I think what might be confusing about OpenAI embeddings is that the embedding vector for a phrase like “Anything you would like to share?” is based on an OpenAI model derived from text on the global internet. The same is true for the embedded vector for “I need to solve the problem with money”, the vector is derived from the OpenAI AAN combined with a particular training model.
The embeddings (vectors) are not based on a direct analysis of text, but on the OpenAI model based on the huge dataset used in the ANN. This is, at least, my current understanding.

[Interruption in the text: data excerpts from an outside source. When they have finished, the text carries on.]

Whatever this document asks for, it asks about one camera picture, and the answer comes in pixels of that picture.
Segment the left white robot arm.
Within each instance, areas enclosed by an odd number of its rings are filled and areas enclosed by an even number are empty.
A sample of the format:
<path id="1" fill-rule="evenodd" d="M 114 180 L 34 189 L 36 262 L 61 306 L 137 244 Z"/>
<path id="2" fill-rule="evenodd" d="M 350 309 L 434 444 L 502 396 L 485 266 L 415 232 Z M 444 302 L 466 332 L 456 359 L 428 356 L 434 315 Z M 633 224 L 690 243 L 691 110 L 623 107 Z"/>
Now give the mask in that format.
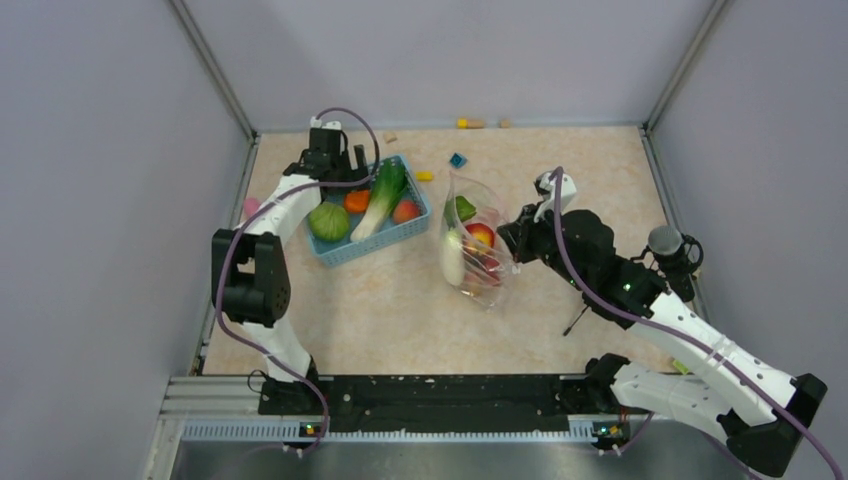
<path id="1" fill-rule="evenodd" d="M 362 186 L 368 174 L 363 147 L 350 146 L 339 123 L 317 123 L 273 193 L 239 226 L 212 237 L 216 323 L 264 357 L 268 375 L 285 384 L 283 401 L 297 413 L 317 407 L 321 388 L 308 378 L 314 362 L 288 317 L 292 287 L 284 247 L 329 191 Z"/>

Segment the clear pink-dotted zip bag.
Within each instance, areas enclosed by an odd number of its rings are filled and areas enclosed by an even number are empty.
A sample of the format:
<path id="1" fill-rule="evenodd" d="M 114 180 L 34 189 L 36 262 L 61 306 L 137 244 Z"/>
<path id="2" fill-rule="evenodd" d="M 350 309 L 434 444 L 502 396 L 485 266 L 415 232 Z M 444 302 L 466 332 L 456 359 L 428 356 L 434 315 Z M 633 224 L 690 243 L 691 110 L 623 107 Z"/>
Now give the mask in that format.
<path id="1" fill-rule="evenodd" d="M 458 287 L 454 287 L 445 280 L 444 276 L 443 278 L 455 291 L 475 301 L 481 307 L 492 310 L 499 307 L 505 301 L 509 288 L 513 283 L 513 277 L 520 272 L 520 269 L 512 260 L 504 241 L 496 232 L 496 228 L 499 225 L 507 222 L 506 210 L 501 198 L 489 186 L 480 181 L 452 173 L 449 176 L 448 191 L 442 207 L 441 230 L 438 241 L 439 263 L 441 236 L 445 231 L 444 221 L 442 219 L 443 208 L 448 198 L 458 195 L 465 196 L 477 210 L 476 215 L 472 219 L 459 226 L 459 230 L 463 235 L 463 253 L 466 250 L 475 250 L 485 255 L 494 256 L 502 266 L 502 286 L 481 296 L 471 296 L 463 286 L 464 281 Z M 474 240 L 467 232 L 465 225 L 476 222 L 484 223 L 496 232 L 496 243 L 493 248 L 486 248 Z"/>

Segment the red yellow apple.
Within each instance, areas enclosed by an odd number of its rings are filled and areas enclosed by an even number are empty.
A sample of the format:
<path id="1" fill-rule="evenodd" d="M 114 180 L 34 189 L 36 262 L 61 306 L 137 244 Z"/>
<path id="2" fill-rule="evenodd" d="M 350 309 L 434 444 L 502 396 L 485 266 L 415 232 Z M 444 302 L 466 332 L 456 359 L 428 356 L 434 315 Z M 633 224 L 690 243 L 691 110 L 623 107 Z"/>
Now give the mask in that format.
<path id="1" fill-rule="evenodd" d="M 493 248 L 496 243 L 496 232 L 488 225 L 480 222 L 468 223 L 465 225 L 467 232 L 478 243 L 486 248 Z"/>

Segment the red cherry bunch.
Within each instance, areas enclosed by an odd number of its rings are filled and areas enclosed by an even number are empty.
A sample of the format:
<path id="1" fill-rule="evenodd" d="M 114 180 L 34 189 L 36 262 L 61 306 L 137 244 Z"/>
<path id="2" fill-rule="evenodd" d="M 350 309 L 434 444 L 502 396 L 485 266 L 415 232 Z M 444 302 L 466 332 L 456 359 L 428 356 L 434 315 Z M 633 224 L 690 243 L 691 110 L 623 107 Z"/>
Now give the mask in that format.
<path id="1" fill-rule="evenodd" d="M 466 250 L 464 261 L 463 286 L 471 296 L 481 296 L 502 286 L 502 266 L 494 256 Z"/>

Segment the white radish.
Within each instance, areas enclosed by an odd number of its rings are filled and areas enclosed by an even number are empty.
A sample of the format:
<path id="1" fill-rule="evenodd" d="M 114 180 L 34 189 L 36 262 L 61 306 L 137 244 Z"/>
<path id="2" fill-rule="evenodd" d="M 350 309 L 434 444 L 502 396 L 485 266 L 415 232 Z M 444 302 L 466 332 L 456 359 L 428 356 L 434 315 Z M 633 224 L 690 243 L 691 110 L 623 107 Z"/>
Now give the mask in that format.
<path id="1" fill-rule="evenodd" d="M 476 215 L 476 207 L 462 195 L 450 197 L 443 208 L 445 231 L 441 236 L 440 264 L 445 280 L 458 287 L 465 277 L 463 235 L 459 226 Z"/>

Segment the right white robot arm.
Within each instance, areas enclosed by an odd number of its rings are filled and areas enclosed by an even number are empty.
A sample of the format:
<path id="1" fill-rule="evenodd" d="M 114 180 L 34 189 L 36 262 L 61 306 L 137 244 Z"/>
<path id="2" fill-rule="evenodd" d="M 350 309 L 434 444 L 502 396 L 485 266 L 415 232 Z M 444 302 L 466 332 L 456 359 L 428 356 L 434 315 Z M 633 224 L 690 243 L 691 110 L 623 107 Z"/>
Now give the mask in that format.
<path id="1" fill-rule="evenodd" d="M 661 374 L 606 354 L 590 363 L 589 404 L 648 410 L 699 430 L 748 468 L 779 478 L 802 441 L 837 479 L 844 474 L 810 427 L 827 393 L 813 374 L 792 376 L 706 323 L 656 271 L 617 254 L 614 234 L 588 210 L 537 217 L 527 205 L 498 235 L 519 263 L 539 260 L 580 291 L 592 311 L 669 353 L 690 371 Z"/>

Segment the orange pumpkin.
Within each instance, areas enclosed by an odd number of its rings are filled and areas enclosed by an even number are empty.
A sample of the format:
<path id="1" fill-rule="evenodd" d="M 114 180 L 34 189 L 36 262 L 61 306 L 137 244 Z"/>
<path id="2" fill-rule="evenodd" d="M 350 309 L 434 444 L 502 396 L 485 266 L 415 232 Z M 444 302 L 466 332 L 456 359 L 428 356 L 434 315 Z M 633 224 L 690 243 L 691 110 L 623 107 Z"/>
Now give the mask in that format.
<path id="1" fill-rule="evenodd" d="M 343 199 L 343 208 L 349 214 L 364 214 L 370 203 L 369 190 L 348 192 Z"/>

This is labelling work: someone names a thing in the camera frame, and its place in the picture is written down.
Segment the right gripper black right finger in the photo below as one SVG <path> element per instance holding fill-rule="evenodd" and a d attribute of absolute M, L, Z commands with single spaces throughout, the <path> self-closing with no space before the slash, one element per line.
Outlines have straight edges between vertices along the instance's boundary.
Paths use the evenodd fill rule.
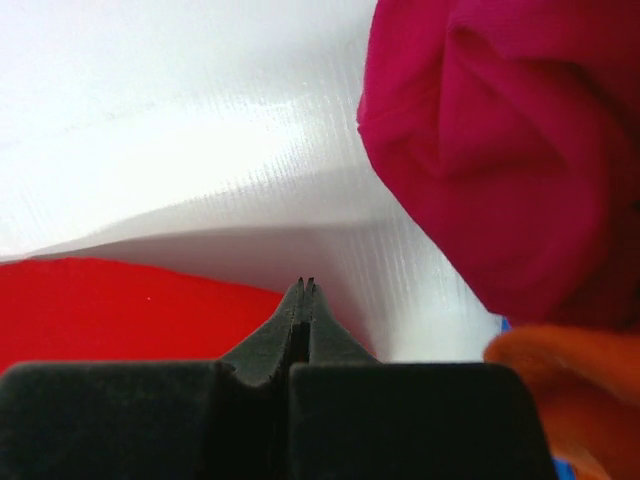
<path fill-rule="evenodd" d="M 485 363 L 383 363 L 306 285 L 289 373 L 293 479 L 551 479 L 532 397 Z"/>

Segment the red t shirt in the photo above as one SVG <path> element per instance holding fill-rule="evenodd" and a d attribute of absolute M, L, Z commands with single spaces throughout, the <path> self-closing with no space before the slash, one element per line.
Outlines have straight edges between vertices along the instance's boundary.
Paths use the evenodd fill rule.
<path fill-rule="evenodd" d="M 219 358 L 283 296 L 158 267 L 95 258 L 1 267 L 1 375 L 25 364 Z"/>

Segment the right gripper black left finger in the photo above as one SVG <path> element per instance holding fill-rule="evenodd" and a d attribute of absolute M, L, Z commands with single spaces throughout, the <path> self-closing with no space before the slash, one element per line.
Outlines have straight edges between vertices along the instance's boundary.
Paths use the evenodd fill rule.
<path fill-rule="evenodd" d="M 5 479 L 283 479 L 305 285 L 216 360 L 23 363 L 1 378 Z"/>

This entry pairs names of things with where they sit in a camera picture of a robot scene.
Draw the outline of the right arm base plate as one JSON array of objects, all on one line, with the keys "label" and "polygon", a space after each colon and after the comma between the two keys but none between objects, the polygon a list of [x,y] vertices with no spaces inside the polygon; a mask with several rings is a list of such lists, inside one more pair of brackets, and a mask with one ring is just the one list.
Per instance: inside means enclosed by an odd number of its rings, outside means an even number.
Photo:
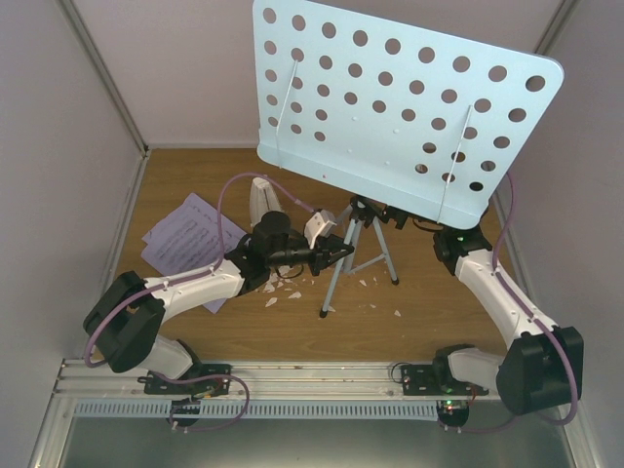
[{"label": "right arm base plate", "polygon": [[472,397],[488,396],[489,391],[474,383],[451,378],[441,383],[432,365],[398,365],[399,378],[405,396]]}]

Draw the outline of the white metronome body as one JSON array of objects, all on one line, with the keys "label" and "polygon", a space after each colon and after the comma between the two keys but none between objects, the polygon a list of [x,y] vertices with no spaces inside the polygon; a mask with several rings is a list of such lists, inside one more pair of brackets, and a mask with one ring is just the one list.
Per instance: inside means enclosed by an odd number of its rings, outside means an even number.
[{"label": "white metronome body", "polygon": [[255,227],[269,212],[283,212],[273,185],[265,178],[255,177],[250,190],[250,220]]}]

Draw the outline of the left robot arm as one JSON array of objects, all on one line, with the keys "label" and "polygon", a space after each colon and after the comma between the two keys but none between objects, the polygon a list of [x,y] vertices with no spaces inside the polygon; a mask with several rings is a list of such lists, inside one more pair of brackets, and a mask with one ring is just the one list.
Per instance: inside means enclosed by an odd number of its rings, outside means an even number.
[{"label": "left robot arm", "polygon": [[333,225],[329,212],[317,211],[298,233],[285,213],[270,211],[223,260],[161,278],[121,274],[83,322],[86,365],[116,373],[144,369],[180,394],[193,392],[201,381],[198,360],[181,342],[162,336],[162,325],[205,303],[255,291],[282,266],[305,265],[319,275],[354,252],[332,233]]}]

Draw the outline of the light blue music stand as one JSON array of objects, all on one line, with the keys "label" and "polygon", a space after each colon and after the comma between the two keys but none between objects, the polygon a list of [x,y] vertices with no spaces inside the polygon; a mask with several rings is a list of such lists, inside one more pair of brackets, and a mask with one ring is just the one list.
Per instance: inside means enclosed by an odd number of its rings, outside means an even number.
[{"label": "light blue music stand", "polygon": [[554,59],[310,1],[253,3],[265,163],[475,227],[560,90]]}]

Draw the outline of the sheet music paper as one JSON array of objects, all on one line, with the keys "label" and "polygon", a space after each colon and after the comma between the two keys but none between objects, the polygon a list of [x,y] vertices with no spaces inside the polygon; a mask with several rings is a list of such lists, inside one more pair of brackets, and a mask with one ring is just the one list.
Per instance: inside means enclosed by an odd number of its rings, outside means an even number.
[{"label": "sheet music paper", "polygon": [[212,314],[216,314],[219,309],[224,305],[226,299],[216,299],[203,304],[203,307],[210,311]]},{"label": "sheet music paper", "polygon": [[220,258],[216,208],[191,193],[142,240],[141,258],[162,275],[212,264]]}]

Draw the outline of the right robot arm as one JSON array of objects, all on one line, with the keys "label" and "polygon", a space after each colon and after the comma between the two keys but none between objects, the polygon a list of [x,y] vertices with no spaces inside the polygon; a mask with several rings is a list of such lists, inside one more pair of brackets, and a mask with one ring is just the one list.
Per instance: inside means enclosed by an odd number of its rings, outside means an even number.
[{"label": "right robot arm", "polygon": [[576,416],[582,396],[584,340],[574,327],[560,327],[537,306],[505,271],[481,227],[432,227],[430,221],[394,207],[373,208],[376,219],[393,220],[397,228],[411,221],[433,235],[436,258],[482,304],[507,347],[496,356],[470,344],[438,350],[427,375],[434,389],[453,395],[477,386],[498,394],[515,416],[567,405]]}]

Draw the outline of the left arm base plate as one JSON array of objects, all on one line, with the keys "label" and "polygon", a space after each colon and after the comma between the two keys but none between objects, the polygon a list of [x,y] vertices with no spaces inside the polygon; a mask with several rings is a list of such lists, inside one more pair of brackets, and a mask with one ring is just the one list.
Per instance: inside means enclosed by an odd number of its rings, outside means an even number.
[{"label": "left arm base plate", "polygon": [[229,393],[229,364],[193,365],[179,380],[184,383],[171,383],[149,372],[137,379],[147,395],[186,395],[194,398],[217,397]]}]

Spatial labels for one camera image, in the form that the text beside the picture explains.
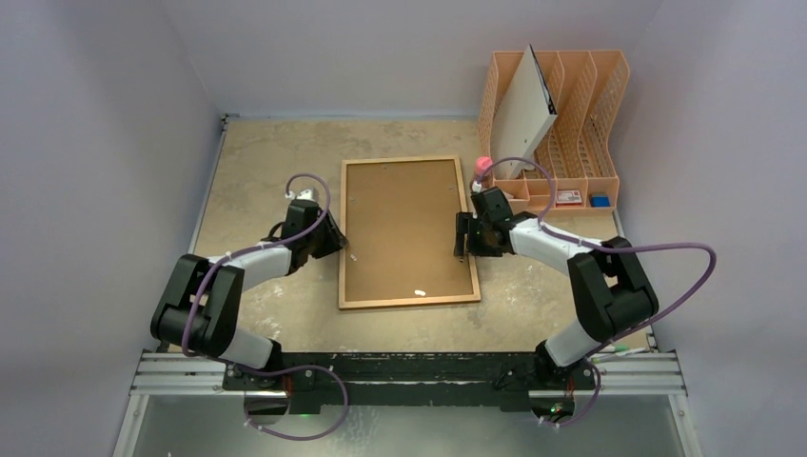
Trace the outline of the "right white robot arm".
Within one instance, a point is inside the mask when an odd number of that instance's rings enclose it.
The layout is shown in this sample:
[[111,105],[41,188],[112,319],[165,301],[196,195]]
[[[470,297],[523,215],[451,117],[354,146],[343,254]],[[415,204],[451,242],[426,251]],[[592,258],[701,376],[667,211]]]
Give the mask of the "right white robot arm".
[[580,238],[530,212],[514,213],[498,188],[474,193],[472,204],[455,218],[456,257],[520,255],[570,281],[574,320],[536,347],[534,373],[542,385],[559,386],[592,351],[658,313],[658,297],[626,239]]

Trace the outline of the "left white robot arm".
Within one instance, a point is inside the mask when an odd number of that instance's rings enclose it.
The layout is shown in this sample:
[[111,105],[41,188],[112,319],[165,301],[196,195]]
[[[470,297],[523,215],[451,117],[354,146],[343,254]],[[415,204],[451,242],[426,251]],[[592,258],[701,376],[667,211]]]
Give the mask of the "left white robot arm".
[[257,245],[221,257],[181,256],[154,311],[150,333],[192,355],[239,365],[258,388],[274,388],[284,376],[282,346],[239,325],[242,295],[346,244],[329,210],[310,199],[294,199],[285,220]]

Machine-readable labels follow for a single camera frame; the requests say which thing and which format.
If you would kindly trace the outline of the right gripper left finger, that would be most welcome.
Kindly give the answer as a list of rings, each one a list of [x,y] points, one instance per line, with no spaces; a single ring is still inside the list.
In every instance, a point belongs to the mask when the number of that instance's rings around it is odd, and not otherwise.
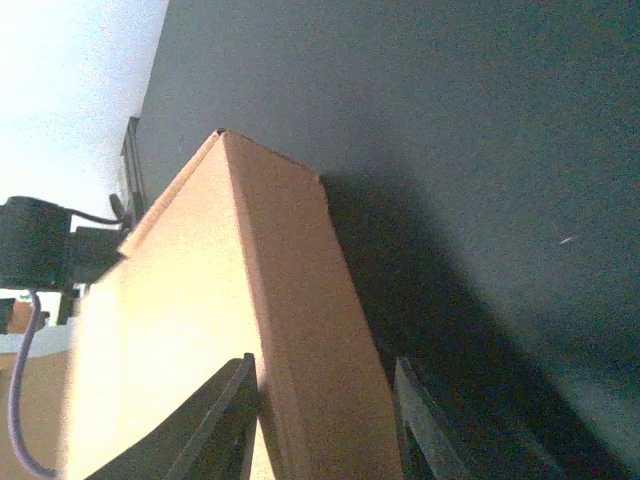
[[[257,407],[255,357],[246,353],[229,360],[153,431],[90,477],[248,479]]]

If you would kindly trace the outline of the cardboard box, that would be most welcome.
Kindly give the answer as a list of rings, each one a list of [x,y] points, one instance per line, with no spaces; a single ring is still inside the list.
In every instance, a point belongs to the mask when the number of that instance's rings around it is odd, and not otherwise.
[[[74,323],[64,478],[97,471],[246,353],[270,478],[401,477],[391,390],[316,173],[214,133],[121,250]]]

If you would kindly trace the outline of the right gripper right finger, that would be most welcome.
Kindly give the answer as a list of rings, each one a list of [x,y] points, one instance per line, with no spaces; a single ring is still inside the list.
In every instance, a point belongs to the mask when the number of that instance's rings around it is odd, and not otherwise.
[[[406,357],[396,359],[393,404],[405,479],[471,479],[464,449]]]

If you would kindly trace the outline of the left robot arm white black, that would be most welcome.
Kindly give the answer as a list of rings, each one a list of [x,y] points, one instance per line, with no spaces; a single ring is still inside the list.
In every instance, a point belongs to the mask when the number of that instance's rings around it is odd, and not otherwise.
[[[1,205],[1,361],[18,353],[30,315],[29,292],[42,300],[60,296],[59,307],[34,336],[29,355],[69,348],[80,298],[122,258],[118,248],[133,218],[117,195],[112,218],[44,200],[12,196]]]

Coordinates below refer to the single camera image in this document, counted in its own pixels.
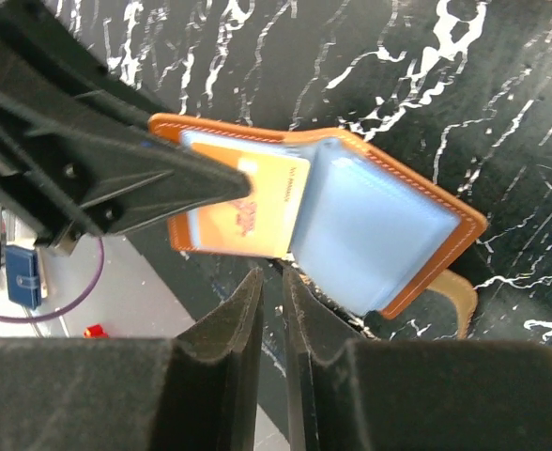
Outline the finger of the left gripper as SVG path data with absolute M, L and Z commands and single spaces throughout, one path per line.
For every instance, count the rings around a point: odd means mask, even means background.
M 237 169 L 133 127 L 28 126 L 23 138 L 54 234 L 121 234 L 251 191 Z

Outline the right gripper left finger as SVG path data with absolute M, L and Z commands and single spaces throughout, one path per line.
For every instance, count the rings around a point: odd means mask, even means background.
M 174 338 L 0 338 L 0 450 L 250 450 L 263 274 Z

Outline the gold credit card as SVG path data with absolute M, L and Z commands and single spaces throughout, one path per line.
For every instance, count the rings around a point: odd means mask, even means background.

So, using some Ruby code I cobbled together (using my own cosine similarity function, not from a library), let’s look at this:
irb(main):013:0> Embeddings.test_strings("I need to solve the problem with money","Anything you would like to share?")
=> 0.7614775318811315
irb(main):014:0> Embeddings.test_strings("I need to solve the problem with money","What is your financial situation?")
=> 0.8475256263838489
irb(main):015:0> Embeddings.test_strings("I need to solve the problem with money","Fraud")
=> 0.7632965853455049
irb(main):016:0> Embeddings.test_strings("I need to solve the problem with money","CitiBank")
=> 0.7823379047316411
If we rank these, the most similar are, in descending order:
- “What is your financial situation?”
- “CitiBank”
- “Fraud”
- “Anything you would like to share?”
These makes perfect sense to me, as being similar to “I need to solve the problem with money”.
So, based on what we might expect to see on the global internet, the above cosine similarities of embeddings vectors based on the text-embedding-ada-002
seems normal to me.